[Try it]
Please filter the listing for the string "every" and copy each matching line.
[Opening Records for this task section]
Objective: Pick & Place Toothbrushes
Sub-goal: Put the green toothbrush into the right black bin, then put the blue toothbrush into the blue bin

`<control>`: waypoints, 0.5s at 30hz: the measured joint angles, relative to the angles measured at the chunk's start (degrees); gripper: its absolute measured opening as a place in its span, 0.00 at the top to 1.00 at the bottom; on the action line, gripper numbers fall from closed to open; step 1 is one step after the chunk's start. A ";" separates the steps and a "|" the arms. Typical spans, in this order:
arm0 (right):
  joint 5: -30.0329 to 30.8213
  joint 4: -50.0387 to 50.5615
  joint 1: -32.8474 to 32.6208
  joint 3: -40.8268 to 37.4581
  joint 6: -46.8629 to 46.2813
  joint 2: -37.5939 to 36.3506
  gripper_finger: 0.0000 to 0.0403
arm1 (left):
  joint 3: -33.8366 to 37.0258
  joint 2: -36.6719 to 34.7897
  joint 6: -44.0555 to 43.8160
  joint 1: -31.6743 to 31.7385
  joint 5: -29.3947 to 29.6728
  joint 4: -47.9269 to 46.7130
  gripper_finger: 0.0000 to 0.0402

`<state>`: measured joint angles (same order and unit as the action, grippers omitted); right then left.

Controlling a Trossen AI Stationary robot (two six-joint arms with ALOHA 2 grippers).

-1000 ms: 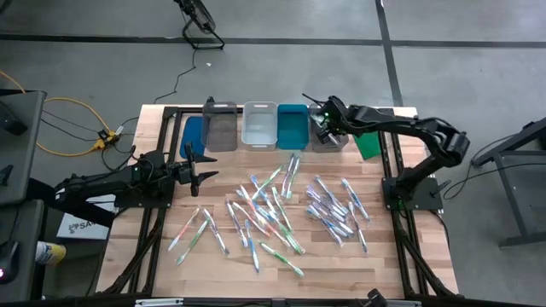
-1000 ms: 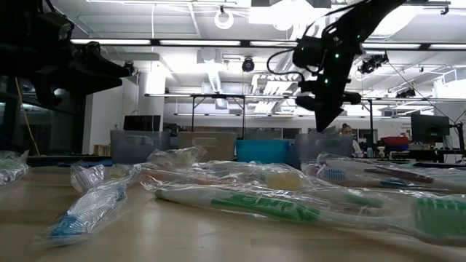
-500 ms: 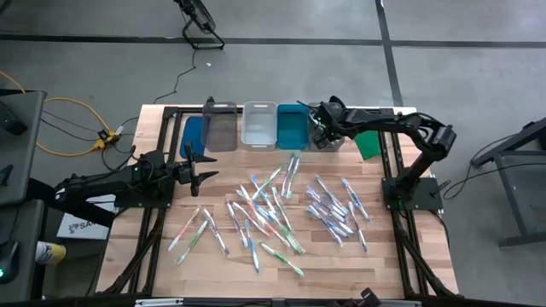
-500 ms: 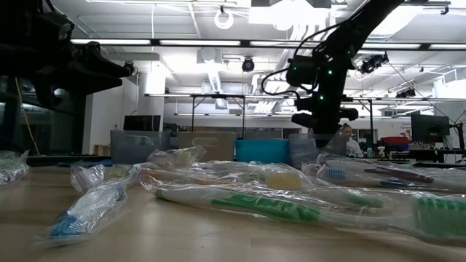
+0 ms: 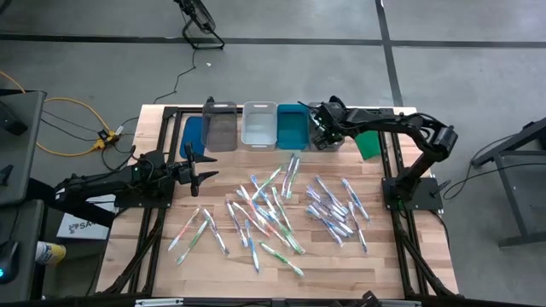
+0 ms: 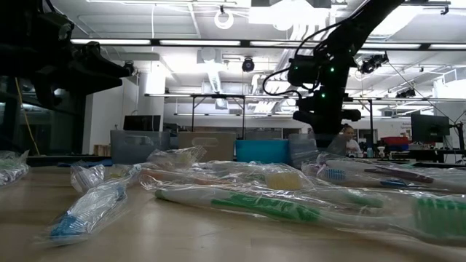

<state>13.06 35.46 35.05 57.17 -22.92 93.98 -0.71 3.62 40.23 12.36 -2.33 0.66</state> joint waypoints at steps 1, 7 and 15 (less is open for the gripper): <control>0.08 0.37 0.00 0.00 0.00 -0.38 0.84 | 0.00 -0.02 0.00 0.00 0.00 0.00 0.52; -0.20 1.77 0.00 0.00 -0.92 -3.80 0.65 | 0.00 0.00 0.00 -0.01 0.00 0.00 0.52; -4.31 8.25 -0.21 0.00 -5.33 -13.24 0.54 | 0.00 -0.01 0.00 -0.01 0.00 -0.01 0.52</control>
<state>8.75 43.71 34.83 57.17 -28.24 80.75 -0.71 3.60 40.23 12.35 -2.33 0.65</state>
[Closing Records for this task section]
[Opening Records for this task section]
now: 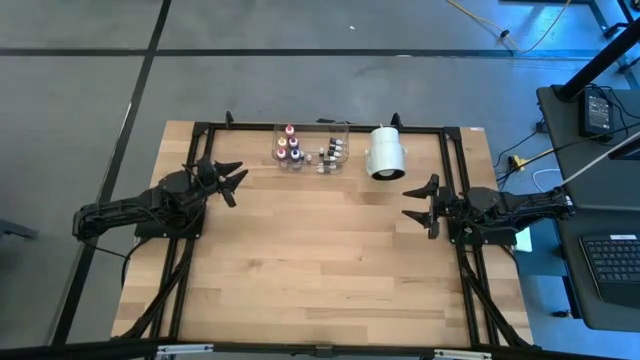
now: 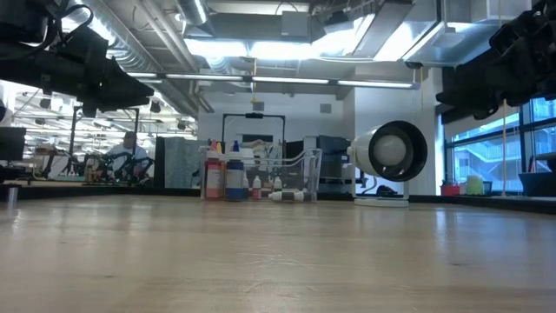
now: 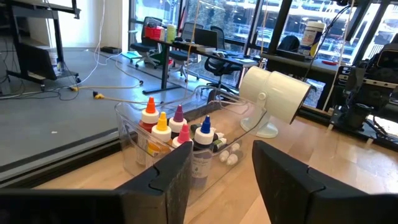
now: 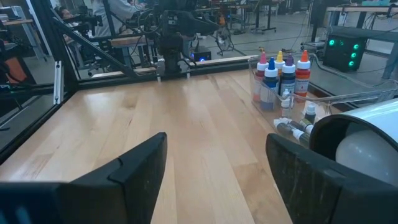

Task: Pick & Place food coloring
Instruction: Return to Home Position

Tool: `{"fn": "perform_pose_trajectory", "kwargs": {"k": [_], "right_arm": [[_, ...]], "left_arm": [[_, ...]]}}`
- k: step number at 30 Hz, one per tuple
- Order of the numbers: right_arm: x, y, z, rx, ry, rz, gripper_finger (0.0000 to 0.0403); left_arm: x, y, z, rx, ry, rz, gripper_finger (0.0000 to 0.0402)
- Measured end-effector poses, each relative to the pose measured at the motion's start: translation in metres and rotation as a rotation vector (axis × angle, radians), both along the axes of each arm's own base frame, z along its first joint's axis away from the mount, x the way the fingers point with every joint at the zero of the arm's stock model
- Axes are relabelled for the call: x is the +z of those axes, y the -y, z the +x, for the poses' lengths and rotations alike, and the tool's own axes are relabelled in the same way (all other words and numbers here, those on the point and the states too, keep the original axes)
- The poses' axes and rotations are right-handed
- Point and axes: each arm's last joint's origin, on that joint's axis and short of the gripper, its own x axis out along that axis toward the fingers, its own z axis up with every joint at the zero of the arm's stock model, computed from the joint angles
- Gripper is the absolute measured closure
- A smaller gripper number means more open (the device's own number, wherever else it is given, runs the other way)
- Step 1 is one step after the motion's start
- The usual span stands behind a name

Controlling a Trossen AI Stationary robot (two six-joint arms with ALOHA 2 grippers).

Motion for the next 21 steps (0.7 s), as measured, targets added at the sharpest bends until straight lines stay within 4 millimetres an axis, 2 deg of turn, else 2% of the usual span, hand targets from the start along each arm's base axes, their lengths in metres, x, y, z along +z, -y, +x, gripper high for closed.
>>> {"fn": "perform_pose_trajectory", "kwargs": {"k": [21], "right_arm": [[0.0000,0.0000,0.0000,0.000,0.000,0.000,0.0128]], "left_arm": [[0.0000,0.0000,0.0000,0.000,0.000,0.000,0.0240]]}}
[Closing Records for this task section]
[Response for this exercise]
- Measured end-effector poses, each relative to the pose measured at the motion's start: translation in metres and rotation as a rotation vector (axis × angle, radians), both along the axes of each arm's own base frame, z along its first joint's axis away from the mount, x the way the fingers point with every joint at the zero of the arm's stock model
- Point and axes: each arm's last joint's origin, on that joint's axis and short of the gripper, its own x axis out along that axis toward the fingers, its own z axis up with every joint at the zero of the arm's stock model, computed from the joint angles

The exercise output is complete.